Reproduce every entry exactly as given.

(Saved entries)
☆ ☆ ☆ ☆ ☆
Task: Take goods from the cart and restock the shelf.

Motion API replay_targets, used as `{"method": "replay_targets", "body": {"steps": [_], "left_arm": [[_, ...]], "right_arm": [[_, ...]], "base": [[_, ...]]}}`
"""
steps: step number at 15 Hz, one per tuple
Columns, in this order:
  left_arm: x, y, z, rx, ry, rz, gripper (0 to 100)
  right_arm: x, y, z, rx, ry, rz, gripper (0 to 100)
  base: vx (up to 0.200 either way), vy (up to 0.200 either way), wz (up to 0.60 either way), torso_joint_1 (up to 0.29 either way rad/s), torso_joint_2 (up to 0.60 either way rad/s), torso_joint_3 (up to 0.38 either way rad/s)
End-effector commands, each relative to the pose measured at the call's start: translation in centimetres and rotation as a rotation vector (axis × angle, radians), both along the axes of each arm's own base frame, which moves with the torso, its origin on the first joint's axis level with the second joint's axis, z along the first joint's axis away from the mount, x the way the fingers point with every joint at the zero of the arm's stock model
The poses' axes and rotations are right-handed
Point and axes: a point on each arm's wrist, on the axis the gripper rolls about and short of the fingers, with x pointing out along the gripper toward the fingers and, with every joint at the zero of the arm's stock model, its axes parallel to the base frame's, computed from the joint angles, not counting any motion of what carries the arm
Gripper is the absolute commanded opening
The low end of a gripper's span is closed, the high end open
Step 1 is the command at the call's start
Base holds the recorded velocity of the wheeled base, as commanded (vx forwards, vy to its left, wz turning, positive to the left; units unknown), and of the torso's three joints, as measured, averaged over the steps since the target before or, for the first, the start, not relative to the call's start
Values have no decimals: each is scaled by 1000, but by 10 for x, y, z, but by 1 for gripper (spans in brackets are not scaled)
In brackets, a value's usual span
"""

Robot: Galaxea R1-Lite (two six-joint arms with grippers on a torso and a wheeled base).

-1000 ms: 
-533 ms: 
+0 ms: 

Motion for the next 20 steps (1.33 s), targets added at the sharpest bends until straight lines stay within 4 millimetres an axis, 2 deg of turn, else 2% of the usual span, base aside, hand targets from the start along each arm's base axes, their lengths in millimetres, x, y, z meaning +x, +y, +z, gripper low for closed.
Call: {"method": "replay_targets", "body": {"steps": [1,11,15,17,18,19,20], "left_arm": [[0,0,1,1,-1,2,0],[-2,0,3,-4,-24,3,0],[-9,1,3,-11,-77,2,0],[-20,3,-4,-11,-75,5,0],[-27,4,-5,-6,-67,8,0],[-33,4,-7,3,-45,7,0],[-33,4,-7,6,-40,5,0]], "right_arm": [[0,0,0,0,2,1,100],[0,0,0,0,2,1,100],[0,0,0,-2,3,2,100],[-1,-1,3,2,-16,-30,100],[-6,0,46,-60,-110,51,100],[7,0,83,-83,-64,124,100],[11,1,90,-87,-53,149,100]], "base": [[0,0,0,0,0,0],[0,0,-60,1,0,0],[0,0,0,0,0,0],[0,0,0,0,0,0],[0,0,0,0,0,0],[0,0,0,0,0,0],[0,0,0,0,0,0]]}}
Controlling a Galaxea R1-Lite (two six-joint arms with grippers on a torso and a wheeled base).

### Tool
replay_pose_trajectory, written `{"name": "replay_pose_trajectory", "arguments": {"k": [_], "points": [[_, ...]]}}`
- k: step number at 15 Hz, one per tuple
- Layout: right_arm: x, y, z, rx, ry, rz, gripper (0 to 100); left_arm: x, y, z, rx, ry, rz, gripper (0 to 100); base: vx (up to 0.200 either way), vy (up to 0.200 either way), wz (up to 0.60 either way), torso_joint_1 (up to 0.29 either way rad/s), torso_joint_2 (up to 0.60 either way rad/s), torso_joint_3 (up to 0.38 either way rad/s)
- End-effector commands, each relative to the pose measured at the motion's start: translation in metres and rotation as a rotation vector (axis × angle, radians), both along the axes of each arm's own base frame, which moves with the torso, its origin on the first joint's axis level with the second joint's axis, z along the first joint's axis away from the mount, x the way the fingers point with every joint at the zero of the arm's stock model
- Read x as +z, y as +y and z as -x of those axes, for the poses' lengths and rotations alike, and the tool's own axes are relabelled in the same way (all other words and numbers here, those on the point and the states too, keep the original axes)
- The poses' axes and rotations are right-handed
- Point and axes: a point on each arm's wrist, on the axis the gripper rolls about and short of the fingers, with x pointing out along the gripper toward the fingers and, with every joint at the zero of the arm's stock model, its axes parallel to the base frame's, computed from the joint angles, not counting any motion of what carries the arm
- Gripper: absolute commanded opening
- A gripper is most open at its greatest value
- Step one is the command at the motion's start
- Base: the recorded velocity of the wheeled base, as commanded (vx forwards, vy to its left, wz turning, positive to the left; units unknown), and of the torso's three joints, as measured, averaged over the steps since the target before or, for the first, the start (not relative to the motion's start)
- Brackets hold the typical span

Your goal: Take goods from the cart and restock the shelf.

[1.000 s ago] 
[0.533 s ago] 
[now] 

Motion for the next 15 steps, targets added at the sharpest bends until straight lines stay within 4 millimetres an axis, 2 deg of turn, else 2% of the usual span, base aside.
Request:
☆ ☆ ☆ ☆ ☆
§ Solution for this problem:
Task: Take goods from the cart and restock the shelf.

Motion API replay_targets, used as `{"method": "replay_targets", "body": {"steps": [_], "left_arm": [[_, ...]], "right_arm": [[_, ...]], "base": [[_, ...]]}}`
"""
steps: step number at 15 Hz, one per tuple
Columns, in this order:
  left_arm: x, y, z, rx, ry, rz, gripper (0 to 100)
  right_arm: x, y, z, rx, ry, rz, gripper (0 to 100)
  base: vx (up to 0.200 either way), vy (up to 0.200 either way), wz (up to 0.60 either way), torso_joint_1 (up to 0.29 either way rad/s), torso_joint_2 (up to 0.60 either way rad/s), torso_joint_3 (up to 0.38 either way rad/s)
End-effector commands, each relative to the pose measured at the call's start: translation in centimetres and rotation as a rotation vector (axis × angle, radians), both along the axes of each arm's own base frame, which moves with the torso, its origin on the first joint's axis level with the second joint's axis, z along the first joint's axis away from the mount, x the way the fingers point with every joint at the zero of the arm's stock model
The poses' axes and rotations are right-handed
Point and axes: a point on each arm's wrist, on the axis the gripper rolls about and short of the fingers, with x pointing out along the gripper toward the fingers and, with every joint at the zero of the arm's stock model, its axes parallel to the base frame's, computed from the joint angles, not counting any motion of what carries the arm
Gripper is the absolute commanded opening
The low end of a gripper's span is closed, the high end open
Step 1 is the command at the call's start
Base holds the recorded velocity of the wheeled base, as commanded (vx forwards, vy to its left, wz turning, positive to the left; units unknown), and of the torso's three joints, as measured, averaged over the steps since the target before or, for the first, the start, not relative to the call's start
Values have no decimals: each is scaled by 1000, but by 10 for x, y, z, but by 1 for gripper (spans in brackets are not scaled)
In brackets, a value's usual span
"""

Robot: Galaxea R1-Lite (two six-joint arms with grippers on a torso and a wheeled base).

-1000 ms: 
-533 ms: 
+0 ms: 

Motion for the next 20 steps (1.33 s), targets added at the sharpest bends until straight lines stay within 4 millimetres an axis, 2 deg of turn, else 2% of the usual span, base aside, hand targets from the start along each arm's base axes, their lengths in millimetres, x, y, z meaning +x, +y, +z, gripper low for closed.
Call: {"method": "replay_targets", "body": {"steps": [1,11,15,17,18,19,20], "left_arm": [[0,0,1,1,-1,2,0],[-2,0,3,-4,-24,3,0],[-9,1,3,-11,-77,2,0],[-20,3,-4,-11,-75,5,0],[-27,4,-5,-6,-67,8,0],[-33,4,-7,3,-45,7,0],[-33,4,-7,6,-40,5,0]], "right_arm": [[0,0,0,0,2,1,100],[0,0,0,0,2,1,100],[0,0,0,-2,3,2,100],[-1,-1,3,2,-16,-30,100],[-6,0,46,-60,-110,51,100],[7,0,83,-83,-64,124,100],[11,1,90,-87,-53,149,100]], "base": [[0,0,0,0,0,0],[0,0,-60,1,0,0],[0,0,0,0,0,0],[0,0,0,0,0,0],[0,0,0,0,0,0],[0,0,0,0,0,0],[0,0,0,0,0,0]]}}
Controlling a Galaxea R1-Lite (two six-joint arms with grippers on a torso and a wheeled base).

### Tool
replay_pose_trajectory, written `{"name": "replay_pose_trajectory", "arguments": {"k": [_], "points": [[_, ...]]}}`
- k: step number at 15 Hz, one per tuple
- Layout: right_arm: x, y, z, rx, ry, rz, gripper (0 to 100); left_arm: x, y, z, rx, ry, rz, gripper (0 to 100); base: vx (up to 0.200 either way), vy (up to 0.200 either way), wz (up to 0.60 either way), torso_joint_1 (up to 0.29 either way rad/s), torso_joint_2 (up to 0.60 either way rad/s), torso_joint_3 (up to 0.38 either way rad/s)
- End-effector commands, each relative to the pose measured at the motion's start: translation in metres and rotation as a rotation vector (axis × angle, radians), both along the axes of each arm's own base frame, which moves with the torso, its origin on the first joint's axis level with the second joint's axis, z along the first joint's axis away from the mount, x the way the fingers point with every joint at the zero of the arm's stock model
- Read x as +z, y as +y and z as -x of those axes, for the poses' lengths and rotations alike, and the tool's own axes are relabelled in the same way (all other words and numbers here, those on the point and the states too, keep the original axes)
- The poses' axes and rotations are right-handed
- Point and axes: a point on each arm's wrist, on the axis the gripper rolls about and short of the fingers, with x pointing out along the gripper toward the fingers and, with every joint at the zero of the arm's stock model, its axes parallel to the base frame's, computed from the joint angles, not counting any motion of what carries the arm
- Gripper: absolute commanded opening
- A gripper is most open at its greatest value
- Step one is the command at the motion's start
- Base: the recorded velocity of the wheeled base, as commanded (vx forwards, vy to its left, wz turning, positive to the left; units unknown), and of the torso's three joints, as measured, averaged over the steps since the target before or, for the first, the start (not relative to the motion's start)
- Brackets hold the typical span

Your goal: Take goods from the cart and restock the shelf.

[1.000 s ago] 
[0.533 s ago] 
[now] 

Motion for the next 15 steps, targets added at the sharpest bends until straight lines stay within 4 millimetres an axis, 2 deg of turn, else 2% of the usual span, base aside.
Request:

An answer has been given, and the exercise is complete.